Sécurité psychologique¶
La sécurité psychologique (Amy Edmondson, Harvard Business School) désigne la conviction partagee qu'on peut prendre des risques interpersonnels sans être puni ni ridiculise. C'est le facteur numéro un de performance des équipes selon les études de Google (Project Aristotle).
Pourquoi c'est fondamental en ops¶
En exploitation, les personnes doivent pouvoir :
- Signaler une anomalie sans craindre d'être blame pour l'avoir créée
- Admettre qu'elles ne savent pas comment résoudre un incident
- Proposer des hypothèses incorrectes pendant un diagnostic
- Escalader rapidement sans honte lorsque la situation dépassé leur expertise
Sans sécurité psychologique, les informations critiques arrivent trop tard ou pas du tout, aggravant les incidents.
Just culture : ni blame ni laisser-faire¶
La just culture est un modèle issu de l'aviation et de la medicine qui cherche l'équilibre entre responsabilité individuelle et facteurs systemiques.

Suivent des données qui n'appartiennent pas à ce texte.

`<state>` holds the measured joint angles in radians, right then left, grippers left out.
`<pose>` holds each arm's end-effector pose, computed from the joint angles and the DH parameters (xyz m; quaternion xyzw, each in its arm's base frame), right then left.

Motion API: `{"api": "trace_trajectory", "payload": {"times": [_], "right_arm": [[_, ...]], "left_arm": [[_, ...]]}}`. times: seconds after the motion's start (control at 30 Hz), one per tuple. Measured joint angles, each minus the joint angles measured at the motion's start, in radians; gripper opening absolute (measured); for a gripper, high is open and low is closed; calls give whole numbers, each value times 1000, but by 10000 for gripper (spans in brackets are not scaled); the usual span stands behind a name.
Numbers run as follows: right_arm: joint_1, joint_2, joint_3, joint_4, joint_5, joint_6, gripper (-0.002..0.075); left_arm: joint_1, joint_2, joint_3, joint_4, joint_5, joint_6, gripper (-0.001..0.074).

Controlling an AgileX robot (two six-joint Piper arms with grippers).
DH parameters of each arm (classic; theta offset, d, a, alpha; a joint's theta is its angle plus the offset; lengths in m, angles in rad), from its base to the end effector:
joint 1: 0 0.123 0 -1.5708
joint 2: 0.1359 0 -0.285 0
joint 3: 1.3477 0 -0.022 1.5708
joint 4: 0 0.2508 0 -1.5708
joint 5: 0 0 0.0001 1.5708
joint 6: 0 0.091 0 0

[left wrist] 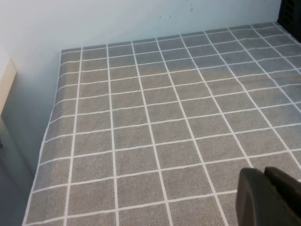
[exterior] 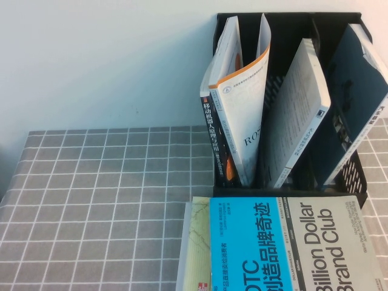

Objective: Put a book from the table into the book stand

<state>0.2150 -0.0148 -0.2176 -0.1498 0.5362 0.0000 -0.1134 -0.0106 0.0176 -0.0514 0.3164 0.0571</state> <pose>0.0376 0.0011 0.2380 -0.1094 0.7699 -0.0027 0.6287 0.0534 -0.0076 0.1793 0.0527 0.7836 -0.0388 0.6178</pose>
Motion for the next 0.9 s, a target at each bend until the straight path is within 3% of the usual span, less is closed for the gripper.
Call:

Les trois approches face à l'erreur¶
| Approche | Principe | Conséquence |
|---|---|---|
| Culture du blame | L'individu est responsable | Dissimulation, peur, répétition des erreurs |
| Laisser-faire | Personne n'est responsable | Absence d'apprentissage, erreurs ignorees |
| Just culture | Le système est responsable, l'individu contribue | Apprentissage, amélioration continue |
Focus systèmes¶
Dans une blameless culture, la question n'est pas "qui a fait l'erreur ?" mais :
- Quelles conditions ont rendu l'erreur possible ou probable ?
- Quels garde-fous auraient pu prévenir ou limiter l'impact ?
- Comment modifier le système pour qu'un autre humain ne fasse pas la même erreur ?
Blameless ne signifie pas sans conséquences
Blameless ne veut pas dire que tout comportement est acceptable. La conséquence d'une erreur dans une blameless culture est l'amélioration du système, pas la punition individuelle — sauf negligence grave intentionnelle, qui releve des RH, pas de la culture ops.
Learning from failure¶
Chaque incident est une opportunité d'apprentissage. Cette vision n'est pas naive : elle est économique. Un incident "gratuit" (sans apprentissage) coûteux en downtime est un gachis double.
Lien avec les post-mortems¶
Le postmortem blameless est l'outil principal de capitalisation sur les incidents. Il documente :
- Le timeline factuel de l'incident
- Les facteurs contribuants (systemiques, pas individuels)
- Les actions correctives avec propriétaires et dates
Voir Gérer les incidents pour le format détaillé des post-mortems.
La spirale vertueuse¶
graph LR
A["Incident"] --> B["Postmortem blameless"]
B --> C["Actions correctives"]
C --> D["Systeme plus robuste"]
D --> E["Moins d'incidents"]
E --> F["Confiance equipe"]
F --> G["Signalement plus rapide"]
G --> A Pratiques concrètes¶
Langage a adopter¶
| Au lieu de... | Dire plutôt... |
|---|---|
| "Qui a fait ca ?" | "Qu'est-ce qui a permis que ca arrive ?" |
| "C'est de ta faute" | "Qu'est-ce qu'on aurait pu faire differemment ?" |
| "Tu aurais du savoir" | "Comment aurait-on pu rendre ca plus évident ?" |
| "Encore une erreur humaine" | "Quelle automatisation aurait prevenu ca ?" |
Rétrospectives d'équipe¶
- Fréquence : mensuelle ou après chaque incident significatif
- Format : 4L (Liked, Learned, Lacked, Longed For) ou simple QQOQCP
- Règles : bienveillance, spécificité, action concrète pour chaque point retenu
- Suivi : les actions des retros précédentes sont relues en début de seance
Partage des erreurs¶
Créer des rituels de partage des erreurs normalise l'échec :
- "Incident de la semaine" en weekly team : 5 min, ton neutre, apprentissage
- Canal Slack dédié aux "near misses" sans conséquences
- Partage inter-équipes (guildes ops, community of practice)
La blameless culture se construit de haut en bas
Si le management blame publiquement en cas d'incident, aucune pratique d'équipe ne compensera. Le sponsor de la blameless culture doit être visible aux niveaux managerial et directorial.